[INSTRUCTIONS TO FOLLOW]: May I have the line containing "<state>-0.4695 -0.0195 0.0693" and every line after it through the end of the data, repeated exactly and with no other lines?

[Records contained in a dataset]
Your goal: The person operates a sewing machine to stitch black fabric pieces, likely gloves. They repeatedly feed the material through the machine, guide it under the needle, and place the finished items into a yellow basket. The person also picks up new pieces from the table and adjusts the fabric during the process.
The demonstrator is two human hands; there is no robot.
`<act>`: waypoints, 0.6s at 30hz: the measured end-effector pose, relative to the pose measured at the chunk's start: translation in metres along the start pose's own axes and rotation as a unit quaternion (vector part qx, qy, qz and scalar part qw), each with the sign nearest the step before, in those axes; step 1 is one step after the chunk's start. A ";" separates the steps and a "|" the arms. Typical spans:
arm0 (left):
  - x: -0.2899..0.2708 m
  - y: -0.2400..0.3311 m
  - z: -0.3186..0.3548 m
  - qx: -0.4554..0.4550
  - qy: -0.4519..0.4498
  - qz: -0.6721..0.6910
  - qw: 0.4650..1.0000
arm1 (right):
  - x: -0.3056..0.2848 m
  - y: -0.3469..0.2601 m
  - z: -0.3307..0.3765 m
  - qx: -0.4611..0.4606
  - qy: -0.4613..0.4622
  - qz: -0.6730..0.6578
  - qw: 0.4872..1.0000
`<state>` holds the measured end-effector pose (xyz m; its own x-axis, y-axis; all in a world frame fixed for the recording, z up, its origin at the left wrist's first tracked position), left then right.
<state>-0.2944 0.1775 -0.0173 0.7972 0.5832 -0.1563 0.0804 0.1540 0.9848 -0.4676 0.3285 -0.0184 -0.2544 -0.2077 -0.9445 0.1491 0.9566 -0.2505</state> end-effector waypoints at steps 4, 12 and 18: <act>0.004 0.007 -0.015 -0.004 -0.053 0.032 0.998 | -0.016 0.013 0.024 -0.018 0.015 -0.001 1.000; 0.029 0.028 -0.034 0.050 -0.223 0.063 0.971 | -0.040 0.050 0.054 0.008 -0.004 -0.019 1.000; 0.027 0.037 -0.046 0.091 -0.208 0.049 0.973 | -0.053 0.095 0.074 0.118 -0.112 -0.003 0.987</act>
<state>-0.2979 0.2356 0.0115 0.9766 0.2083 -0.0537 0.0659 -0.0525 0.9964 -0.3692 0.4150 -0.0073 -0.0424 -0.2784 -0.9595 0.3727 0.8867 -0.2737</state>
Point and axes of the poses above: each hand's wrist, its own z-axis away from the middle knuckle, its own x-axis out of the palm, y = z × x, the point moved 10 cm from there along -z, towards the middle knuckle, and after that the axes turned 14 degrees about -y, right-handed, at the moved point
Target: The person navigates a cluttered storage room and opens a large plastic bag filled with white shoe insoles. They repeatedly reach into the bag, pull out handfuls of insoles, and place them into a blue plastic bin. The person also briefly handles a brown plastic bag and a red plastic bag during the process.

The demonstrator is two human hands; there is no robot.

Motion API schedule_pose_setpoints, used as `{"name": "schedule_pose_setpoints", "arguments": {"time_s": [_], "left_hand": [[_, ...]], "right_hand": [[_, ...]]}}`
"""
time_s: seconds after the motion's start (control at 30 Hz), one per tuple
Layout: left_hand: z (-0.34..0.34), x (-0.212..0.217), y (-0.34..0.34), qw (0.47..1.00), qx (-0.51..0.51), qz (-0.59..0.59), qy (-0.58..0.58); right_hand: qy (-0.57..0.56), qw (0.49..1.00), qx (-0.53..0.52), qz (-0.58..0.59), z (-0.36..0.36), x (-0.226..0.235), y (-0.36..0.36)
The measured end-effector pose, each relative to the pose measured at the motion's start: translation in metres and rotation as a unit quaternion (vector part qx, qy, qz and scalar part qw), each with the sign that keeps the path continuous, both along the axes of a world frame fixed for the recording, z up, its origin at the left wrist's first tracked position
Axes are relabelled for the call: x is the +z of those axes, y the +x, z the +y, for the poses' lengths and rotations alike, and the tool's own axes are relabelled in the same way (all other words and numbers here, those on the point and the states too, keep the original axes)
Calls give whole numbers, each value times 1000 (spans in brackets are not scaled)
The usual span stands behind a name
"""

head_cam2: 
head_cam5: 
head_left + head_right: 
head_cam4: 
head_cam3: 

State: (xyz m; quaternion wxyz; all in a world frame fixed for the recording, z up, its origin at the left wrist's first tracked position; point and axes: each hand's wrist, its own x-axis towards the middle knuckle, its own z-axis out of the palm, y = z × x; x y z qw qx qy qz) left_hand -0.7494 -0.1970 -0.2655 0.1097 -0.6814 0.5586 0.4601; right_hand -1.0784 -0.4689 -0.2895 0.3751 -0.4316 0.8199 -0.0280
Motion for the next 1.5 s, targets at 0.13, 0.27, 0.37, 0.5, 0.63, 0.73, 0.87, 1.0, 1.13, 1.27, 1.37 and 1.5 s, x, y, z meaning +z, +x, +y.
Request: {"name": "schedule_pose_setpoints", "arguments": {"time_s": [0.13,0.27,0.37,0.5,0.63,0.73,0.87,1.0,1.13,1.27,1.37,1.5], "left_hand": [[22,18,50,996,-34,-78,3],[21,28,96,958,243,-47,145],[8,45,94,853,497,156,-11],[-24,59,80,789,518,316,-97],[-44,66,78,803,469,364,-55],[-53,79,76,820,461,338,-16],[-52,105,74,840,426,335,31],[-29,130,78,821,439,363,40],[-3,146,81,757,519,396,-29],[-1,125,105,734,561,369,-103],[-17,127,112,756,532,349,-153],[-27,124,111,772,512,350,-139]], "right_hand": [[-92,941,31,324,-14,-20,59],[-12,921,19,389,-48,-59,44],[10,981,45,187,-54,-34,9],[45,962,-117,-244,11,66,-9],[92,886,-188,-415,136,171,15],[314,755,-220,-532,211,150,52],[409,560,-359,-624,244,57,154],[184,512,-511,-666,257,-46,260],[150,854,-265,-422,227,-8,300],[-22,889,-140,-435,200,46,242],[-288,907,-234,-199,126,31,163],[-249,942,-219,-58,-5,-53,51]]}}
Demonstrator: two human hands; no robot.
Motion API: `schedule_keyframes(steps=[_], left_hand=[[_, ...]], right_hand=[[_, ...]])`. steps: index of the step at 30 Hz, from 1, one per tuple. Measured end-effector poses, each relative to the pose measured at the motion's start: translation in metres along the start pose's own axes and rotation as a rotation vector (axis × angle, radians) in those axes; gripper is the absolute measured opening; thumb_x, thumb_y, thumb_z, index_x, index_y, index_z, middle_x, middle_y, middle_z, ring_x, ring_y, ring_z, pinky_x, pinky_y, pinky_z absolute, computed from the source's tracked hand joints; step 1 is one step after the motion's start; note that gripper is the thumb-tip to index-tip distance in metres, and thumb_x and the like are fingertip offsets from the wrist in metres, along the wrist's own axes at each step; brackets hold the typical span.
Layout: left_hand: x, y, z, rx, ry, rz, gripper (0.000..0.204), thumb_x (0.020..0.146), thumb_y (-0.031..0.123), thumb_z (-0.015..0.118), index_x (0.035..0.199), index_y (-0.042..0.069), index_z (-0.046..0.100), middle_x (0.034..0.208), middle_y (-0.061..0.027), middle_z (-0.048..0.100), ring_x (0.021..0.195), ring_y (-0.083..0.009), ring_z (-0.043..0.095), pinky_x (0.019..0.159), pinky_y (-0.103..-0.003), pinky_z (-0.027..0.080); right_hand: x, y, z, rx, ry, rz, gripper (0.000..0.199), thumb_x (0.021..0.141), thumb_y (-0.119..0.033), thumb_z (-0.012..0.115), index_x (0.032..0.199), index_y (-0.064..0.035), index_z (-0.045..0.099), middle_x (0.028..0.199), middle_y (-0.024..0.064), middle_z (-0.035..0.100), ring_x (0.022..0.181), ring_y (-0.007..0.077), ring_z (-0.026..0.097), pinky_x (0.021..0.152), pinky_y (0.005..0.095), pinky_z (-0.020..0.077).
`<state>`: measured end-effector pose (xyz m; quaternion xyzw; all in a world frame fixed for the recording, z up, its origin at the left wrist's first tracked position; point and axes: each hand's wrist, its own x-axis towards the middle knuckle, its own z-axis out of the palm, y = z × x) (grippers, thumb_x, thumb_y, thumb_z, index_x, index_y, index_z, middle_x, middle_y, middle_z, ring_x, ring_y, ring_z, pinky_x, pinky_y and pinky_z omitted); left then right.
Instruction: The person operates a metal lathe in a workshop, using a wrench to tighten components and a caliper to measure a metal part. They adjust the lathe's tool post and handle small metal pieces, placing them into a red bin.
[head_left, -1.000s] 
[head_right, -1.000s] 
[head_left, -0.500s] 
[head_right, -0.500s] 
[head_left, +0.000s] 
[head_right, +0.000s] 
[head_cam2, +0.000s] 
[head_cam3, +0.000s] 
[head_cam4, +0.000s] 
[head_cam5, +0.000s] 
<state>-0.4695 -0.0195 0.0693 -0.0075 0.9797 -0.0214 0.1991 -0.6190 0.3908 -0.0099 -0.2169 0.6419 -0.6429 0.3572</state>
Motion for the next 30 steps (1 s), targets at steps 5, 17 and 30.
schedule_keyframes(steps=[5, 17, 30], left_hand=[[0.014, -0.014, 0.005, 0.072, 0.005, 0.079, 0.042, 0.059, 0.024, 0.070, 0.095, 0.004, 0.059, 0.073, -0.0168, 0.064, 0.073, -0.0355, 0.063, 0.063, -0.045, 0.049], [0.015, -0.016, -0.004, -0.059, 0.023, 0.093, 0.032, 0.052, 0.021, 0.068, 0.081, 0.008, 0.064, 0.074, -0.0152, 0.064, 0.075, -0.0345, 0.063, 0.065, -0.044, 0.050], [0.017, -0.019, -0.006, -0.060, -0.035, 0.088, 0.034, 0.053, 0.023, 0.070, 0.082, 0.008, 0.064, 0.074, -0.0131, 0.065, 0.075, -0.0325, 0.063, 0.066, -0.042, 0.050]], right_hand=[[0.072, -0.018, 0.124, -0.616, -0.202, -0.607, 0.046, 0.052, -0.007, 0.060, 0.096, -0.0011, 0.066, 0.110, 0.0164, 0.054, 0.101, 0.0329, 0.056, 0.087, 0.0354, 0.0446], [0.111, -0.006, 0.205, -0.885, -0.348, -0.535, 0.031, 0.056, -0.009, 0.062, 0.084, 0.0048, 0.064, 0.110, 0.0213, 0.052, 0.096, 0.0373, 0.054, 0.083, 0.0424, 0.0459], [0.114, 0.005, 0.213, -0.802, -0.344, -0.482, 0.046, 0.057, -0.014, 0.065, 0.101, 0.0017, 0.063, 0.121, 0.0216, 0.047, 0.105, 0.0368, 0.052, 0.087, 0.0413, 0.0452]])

[ANSWER AREA]:
<state>-0.4695 -0.0195 0.0693 -0.0075 0.9797 -0.0214 0.1991 -0.6190 0.3908 -0.0099 -0.2169 0.6419 -0.6429 0.3572</state>
Motion for the next 30 steps (1 s), targets at steps 5, 17 and 30.
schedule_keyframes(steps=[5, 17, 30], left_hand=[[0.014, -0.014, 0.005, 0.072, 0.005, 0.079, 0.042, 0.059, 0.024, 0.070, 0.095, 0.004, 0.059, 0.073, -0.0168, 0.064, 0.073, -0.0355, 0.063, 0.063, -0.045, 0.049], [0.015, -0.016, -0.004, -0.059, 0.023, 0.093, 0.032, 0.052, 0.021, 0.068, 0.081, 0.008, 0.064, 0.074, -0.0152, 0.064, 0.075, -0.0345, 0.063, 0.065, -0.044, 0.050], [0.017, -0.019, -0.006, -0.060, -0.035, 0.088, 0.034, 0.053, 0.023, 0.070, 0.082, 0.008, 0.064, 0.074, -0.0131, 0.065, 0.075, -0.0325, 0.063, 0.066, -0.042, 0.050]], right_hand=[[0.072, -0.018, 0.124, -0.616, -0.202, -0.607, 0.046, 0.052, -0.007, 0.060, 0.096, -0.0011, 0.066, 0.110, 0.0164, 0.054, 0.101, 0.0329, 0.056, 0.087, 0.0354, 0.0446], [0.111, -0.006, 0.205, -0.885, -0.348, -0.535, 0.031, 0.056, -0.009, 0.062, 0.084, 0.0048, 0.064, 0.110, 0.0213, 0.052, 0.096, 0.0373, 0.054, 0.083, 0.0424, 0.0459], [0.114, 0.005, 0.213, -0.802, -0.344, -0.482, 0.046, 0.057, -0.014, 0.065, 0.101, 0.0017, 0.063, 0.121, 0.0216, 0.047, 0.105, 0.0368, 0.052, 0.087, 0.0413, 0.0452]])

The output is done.